No wonder they only certify for one week at a time. If today was any indication, one week isn't going to cut it. LOL - he has a long way to go.

The bootstraps I keep picking myself up by are currently up under my armpits; pretty soon, I'm going to start advertising them as "armpit jewelry" instead of bootstraps.

I'd write more, but I think I might actually be able to go to sleep tonight. We can always hope.

Sunday, July 18, 2010


How do I stop the panic
When it threatens to explode?
How do I stop the panic
When it starts to overflow?

I feel the fear rising
It's beginning to take hold
How do I stop the panic
When it threatens my very soul?

I feel it in my body
I feel it taking hold
I cannot breathe, I cannot run
It has taken total control

How do I stop the panic
Before it destroys my soul?

All's Quiet on the Hospital Front

The television system at the hospital is broken so there's no TV going on right now (or for hours today).
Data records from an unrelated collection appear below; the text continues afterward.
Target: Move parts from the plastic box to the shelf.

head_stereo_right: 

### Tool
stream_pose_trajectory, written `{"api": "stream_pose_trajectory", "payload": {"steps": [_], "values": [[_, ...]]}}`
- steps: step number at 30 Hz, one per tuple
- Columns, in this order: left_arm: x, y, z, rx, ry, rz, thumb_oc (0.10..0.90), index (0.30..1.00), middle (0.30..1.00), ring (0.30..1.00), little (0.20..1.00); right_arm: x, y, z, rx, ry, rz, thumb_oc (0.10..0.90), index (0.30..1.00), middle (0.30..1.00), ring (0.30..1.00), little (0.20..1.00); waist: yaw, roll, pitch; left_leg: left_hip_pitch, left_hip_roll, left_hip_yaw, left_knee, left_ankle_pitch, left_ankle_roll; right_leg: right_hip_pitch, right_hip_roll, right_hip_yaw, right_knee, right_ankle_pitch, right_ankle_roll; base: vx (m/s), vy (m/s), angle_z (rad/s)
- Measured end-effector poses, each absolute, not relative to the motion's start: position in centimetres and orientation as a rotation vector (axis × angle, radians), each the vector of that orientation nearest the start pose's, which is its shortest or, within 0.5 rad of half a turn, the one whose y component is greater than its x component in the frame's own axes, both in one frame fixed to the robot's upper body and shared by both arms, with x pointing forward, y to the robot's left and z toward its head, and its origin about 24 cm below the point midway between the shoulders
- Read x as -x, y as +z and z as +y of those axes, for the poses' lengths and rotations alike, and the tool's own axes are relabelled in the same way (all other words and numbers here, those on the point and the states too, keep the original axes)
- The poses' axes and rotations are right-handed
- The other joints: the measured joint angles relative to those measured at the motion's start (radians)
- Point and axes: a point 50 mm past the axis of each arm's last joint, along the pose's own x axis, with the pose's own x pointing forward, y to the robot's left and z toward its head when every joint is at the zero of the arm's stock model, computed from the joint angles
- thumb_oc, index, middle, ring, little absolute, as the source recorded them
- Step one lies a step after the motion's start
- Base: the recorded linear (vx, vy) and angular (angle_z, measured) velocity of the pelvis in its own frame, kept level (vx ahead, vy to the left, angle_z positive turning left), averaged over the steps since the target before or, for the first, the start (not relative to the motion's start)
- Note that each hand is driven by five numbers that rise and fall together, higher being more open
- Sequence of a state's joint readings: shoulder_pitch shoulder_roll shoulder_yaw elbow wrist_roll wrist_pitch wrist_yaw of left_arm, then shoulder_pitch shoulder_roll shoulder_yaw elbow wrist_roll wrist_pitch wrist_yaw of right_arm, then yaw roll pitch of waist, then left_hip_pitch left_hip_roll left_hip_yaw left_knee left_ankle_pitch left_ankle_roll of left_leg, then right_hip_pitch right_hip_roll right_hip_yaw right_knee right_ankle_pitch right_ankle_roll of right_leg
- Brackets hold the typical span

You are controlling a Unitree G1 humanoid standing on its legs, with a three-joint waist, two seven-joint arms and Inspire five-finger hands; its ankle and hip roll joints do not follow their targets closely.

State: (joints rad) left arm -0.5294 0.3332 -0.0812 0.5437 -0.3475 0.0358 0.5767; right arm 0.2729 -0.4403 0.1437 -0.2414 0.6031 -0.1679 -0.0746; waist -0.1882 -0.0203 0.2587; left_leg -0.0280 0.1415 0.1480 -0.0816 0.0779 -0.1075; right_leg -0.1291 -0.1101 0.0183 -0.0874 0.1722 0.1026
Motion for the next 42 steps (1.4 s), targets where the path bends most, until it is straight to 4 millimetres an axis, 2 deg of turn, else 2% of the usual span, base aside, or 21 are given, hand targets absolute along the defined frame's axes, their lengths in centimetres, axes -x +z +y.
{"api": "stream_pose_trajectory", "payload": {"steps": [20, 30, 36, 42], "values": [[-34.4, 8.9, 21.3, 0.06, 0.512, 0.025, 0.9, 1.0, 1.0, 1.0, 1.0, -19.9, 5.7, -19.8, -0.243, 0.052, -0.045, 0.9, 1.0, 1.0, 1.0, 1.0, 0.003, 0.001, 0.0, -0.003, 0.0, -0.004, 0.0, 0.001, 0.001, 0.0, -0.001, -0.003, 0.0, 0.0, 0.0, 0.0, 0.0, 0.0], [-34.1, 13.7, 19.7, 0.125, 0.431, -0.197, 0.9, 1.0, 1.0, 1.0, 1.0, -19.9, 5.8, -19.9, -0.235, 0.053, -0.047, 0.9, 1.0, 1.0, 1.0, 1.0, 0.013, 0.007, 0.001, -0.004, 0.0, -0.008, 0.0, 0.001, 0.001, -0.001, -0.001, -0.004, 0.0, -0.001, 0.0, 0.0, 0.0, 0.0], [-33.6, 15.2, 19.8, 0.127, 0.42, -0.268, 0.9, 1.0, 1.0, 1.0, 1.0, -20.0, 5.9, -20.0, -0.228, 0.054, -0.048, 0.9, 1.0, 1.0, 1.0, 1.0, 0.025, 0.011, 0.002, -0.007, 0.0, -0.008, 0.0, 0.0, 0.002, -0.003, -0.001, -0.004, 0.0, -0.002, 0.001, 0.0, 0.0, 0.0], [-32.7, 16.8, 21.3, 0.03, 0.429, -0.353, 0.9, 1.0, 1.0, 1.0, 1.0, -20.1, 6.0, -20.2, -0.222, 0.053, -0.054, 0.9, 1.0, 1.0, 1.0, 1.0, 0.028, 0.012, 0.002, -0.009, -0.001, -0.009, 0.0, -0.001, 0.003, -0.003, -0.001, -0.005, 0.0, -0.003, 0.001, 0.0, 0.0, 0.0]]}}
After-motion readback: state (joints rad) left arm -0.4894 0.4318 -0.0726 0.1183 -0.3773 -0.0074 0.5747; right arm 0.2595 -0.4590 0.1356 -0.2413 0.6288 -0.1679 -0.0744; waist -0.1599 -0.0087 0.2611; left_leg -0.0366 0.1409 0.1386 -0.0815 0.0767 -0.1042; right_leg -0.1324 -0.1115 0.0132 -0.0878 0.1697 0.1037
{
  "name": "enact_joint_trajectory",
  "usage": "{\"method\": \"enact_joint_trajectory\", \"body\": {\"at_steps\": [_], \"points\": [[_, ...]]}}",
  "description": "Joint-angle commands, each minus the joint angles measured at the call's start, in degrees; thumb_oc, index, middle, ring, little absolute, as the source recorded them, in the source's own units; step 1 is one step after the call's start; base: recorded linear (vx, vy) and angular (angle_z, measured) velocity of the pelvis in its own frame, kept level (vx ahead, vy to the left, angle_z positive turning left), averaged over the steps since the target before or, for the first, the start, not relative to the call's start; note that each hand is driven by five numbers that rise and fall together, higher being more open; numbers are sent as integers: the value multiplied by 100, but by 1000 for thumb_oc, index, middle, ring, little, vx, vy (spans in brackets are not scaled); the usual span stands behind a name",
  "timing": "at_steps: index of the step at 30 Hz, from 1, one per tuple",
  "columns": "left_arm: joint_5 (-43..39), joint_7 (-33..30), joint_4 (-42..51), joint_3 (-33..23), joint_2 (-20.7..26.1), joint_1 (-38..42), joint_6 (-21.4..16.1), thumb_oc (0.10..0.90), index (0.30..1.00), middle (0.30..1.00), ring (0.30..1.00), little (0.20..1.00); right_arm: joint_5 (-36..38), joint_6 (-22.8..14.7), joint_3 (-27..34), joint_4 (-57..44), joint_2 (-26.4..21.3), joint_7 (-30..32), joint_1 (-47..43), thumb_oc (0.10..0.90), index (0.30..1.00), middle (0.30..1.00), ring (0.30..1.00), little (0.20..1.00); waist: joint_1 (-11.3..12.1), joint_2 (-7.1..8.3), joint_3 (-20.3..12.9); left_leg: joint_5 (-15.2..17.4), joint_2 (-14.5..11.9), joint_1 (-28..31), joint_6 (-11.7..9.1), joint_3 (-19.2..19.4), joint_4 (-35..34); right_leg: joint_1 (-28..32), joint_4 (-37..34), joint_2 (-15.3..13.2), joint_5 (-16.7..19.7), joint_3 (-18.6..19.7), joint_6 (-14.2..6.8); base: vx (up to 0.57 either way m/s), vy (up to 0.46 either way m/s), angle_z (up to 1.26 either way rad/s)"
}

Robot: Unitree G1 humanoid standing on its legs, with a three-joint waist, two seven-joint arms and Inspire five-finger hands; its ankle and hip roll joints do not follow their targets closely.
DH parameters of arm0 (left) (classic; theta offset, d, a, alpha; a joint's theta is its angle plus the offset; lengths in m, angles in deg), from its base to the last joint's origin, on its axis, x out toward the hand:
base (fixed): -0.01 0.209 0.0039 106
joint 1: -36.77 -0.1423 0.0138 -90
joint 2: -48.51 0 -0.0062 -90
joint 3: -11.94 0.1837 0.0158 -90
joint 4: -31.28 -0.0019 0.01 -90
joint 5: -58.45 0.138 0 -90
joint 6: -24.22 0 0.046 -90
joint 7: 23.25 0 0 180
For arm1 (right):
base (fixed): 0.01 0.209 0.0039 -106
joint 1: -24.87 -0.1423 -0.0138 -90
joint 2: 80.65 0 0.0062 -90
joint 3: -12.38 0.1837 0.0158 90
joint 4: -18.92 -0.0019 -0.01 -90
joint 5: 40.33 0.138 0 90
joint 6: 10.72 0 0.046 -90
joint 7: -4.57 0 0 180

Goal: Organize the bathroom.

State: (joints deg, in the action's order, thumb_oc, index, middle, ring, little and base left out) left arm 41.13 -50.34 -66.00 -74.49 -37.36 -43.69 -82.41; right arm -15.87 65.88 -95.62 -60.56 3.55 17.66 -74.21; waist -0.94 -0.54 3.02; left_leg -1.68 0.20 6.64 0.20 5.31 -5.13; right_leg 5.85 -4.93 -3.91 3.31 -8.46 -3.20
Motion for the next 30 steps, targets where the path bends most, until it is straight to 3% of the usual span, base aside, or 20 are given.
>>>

Ron is sleeping and I'm listening to the sounds of the IV pump running. He's getting two units of blood this afternoon because his hemoglobin is 7.8, which is about 1/2 of what it should be (for a normal person; they'd be pretty happy if his was 11-12). His temperature is down and the nurse said his "foot" looked much better today - not nearly as red as it was even yesterday, so that is very good news indeed.

They are taking his vitals every 15-30 minutes to make sure that he's not having a "transfusion reaction" (never heard of that before) and so far, he seems to be doing just fine. He was up in his chair for quite a while today so he probably needed to sleep.

Me? I'm chillin' with my 'puter, my water jug, and some crackers. Got my A/C fixed this morning; called poor Skippy literally in tears because I said I had to get my "pity party" out of the way before I got to the hospital (I knew Ron would get upset if he saw me upset) but I had to start the conversation with "Ron is OK" so she didn't think the worst. She's such a sweetie! I'm so glad that I found her blog because she has really been a great set of ears for me. She's said "call me anytime" and I've taken her up on that more than once.

Actually, several of my bloggy friends have given me either their private email addresses or their phone numbers, or both. I appreciate that soooo much! It's great to know that I have friends all over the US and other parts of the world praying for us, pulling for us, and just "there" for when I need a shoulder to lean on or an ear to listen to me. Thank you, thank you, thank you!

I am trying to breathe, take one day at a time, and not sweat the small stuff. None of it looks too small right now, though. I put the rails on the toilet in Ron's bathroom so they're "there" when he comes home. We have enough floor space in his bathroom for his power chair to get pretty close to the toilet. I don't know how we'll adapt the shower or the bathtub for him. I have visions of needing to put in one of the walk-in tubs and I know they are extremely expensive - but I'm not going to worry about it until it becomes a reality, or if it becomes a reality.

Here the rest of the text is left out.